▶ [WHAT YOU ARE ASKED TO DO] Once "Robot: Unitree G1" turns up in a line below, reproduce that line and those after it exactly, stopping after the line with "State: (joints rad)"; leave pictures out.

== Segment start ==

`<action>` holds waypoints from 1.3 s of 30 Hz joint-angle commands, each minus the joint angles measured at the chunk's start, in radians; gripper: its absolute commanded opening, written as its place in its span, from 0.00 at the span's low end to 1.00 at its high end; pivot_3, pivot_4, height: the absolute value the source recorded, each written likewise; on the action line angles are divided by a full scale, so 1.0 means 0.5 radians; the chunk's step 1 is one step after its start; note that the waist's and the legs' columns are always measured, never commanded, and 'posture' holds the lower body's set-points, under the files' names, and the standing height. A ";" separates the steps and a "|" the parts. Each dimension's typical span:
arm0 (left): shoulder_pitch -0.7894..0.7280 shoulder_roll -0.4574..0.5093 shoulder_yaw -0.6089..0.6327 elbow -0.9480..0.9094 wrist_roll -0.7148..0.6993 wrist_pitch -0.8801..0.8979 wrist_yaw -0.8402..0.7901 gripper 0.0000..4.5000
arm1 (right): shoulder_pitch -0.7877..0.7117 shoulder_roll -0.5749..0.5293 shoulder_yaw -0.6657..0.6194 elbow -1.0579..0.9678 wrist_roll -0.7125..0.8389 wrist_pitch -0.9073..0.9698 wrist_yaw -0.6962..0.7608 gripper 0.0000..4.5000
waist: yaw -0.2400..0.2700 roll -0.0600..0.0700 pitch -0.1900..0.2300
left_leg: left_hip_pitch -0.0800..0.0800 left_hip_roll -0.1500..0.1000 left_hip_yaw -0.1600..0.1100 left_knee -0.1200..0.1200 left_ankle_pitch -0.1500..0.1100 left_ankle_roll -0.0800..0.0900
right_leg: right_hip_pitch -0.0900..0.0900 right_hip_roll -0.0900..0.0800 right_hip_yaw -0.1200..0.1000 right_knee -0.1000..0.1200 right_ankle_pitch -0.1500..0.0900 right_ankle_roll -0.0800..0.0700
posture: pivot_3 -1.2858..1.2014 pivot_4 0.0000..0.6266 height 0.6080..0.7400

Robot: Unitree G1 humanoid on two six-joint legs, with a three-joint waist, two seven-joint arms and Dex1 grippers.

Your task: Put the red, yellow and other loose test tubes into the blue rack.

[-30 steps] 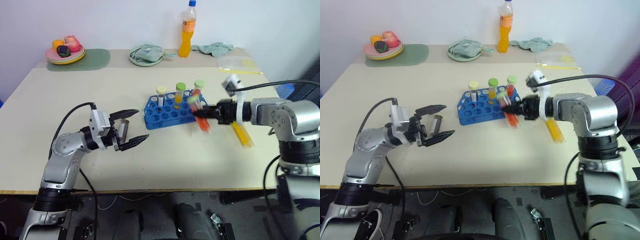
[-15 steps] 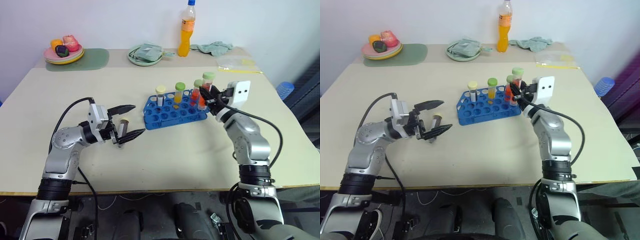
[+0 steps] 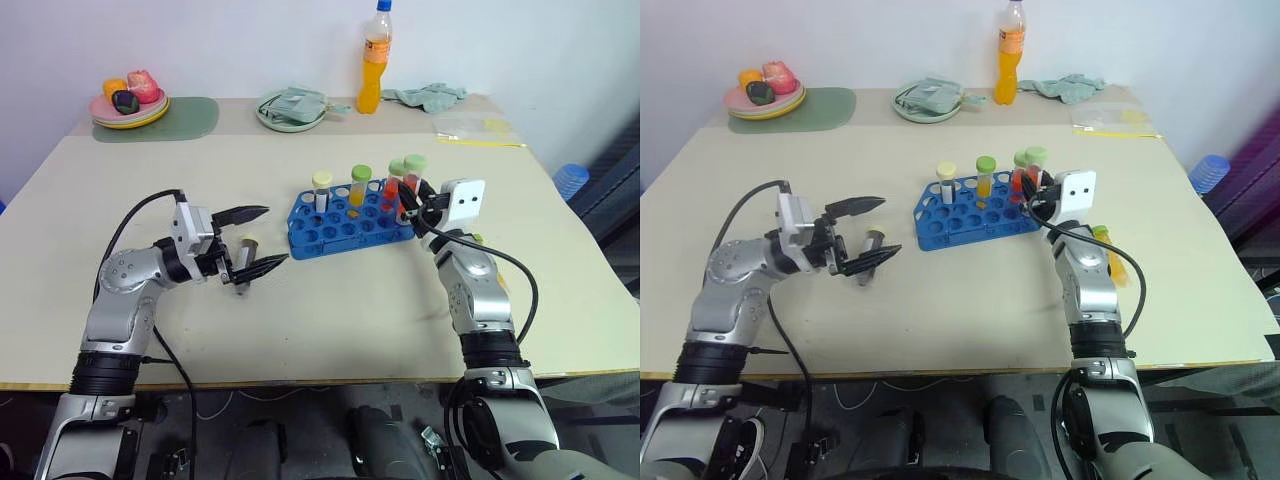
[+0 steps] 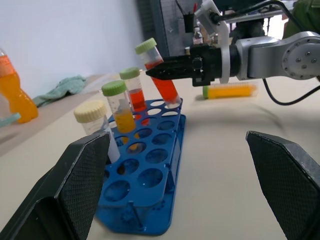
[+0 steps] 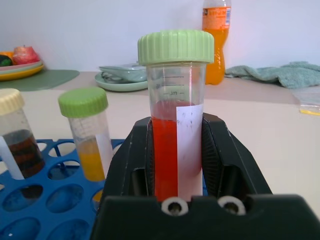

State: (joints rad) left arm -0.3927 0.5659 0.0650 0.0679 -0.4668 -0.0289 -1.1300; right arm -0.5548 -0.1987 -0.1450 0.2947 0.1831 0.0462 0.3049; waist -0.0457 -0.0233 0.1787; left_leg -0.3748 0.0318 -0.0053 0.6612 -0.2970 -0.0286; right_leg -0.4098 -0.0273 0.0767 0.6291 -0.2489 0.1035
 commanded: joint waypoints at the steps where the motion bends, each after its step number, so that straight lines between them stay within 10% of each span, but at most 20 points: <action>1: -0.013 0.020 0.054 -0.055 -0.023 -0.016 -0.003 1.00 | -0.016 0.025 -0.018 0.012 0.013 -0.130 -0.016 0.18 | 0.000 0.000 0.000 | 0.000 0.000 0.000 0.000 0.000 0.000 | 0.000 0.000 0.000 0.000 0.000 0.000 | 0.52 0.24 1.00; 39: -0.046 0.077 0.072 -0.096 -0.039 0.046 -0.009 1.00 | 0.000 0.134 -0.076 0.442 0.018 -0.782 -0.121 0.18 | 0.002 0.001 0.000 | 0.001 0.000 0.000 0.000 0.000 0.000 | 0.001 -0.001 0.000 0.000 0.000 -0.001 | 0.52 0.24 1.00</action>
State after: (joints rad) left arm -0.4026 0.5940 0.0726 0.0562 -0.4691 -0.0060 -1.1379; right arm -0.5417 -0.1224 -0.1702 0.5326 0.1896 -0.3143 0.2524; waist -0.0445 -0.0229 0.1789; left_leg -0.3742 0.0318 -0.0055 0.6612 -0.2970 -0.0286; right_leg -0.4091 -0.0277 0.0767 0.6291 -0.2490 0.1032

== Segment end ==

▶ [EXERCISE SOLUTION]
Robot: Unitree G1 humanoid on two six-joint legs, with a three-joint waist, two seven-joint arms and Dex1 grippers.

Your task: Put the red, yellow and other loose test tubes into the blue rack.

[-30 steps] 
[-15 steps] 
[+0 steps] 
[+0 steps] 
[+0 steps] 

State: (joints rad) left arm -0.3927 0.5659 0.0650 0.0679 -0.4668 -0.0289 -1.1300; right arm -0.5548 -0.1987 -0.1450 0.2947 0.1831 0.0462 0.3049; waist -0.0457 -0.0233 0.1787; left_leg -0.3748 0.0318 -0.0053 0.6612 -0.2970 -0.0286; right_leg -0.4098 -0.0273 0.0767 0.6291 -0.2489 0.1035

This answer requires no additional content.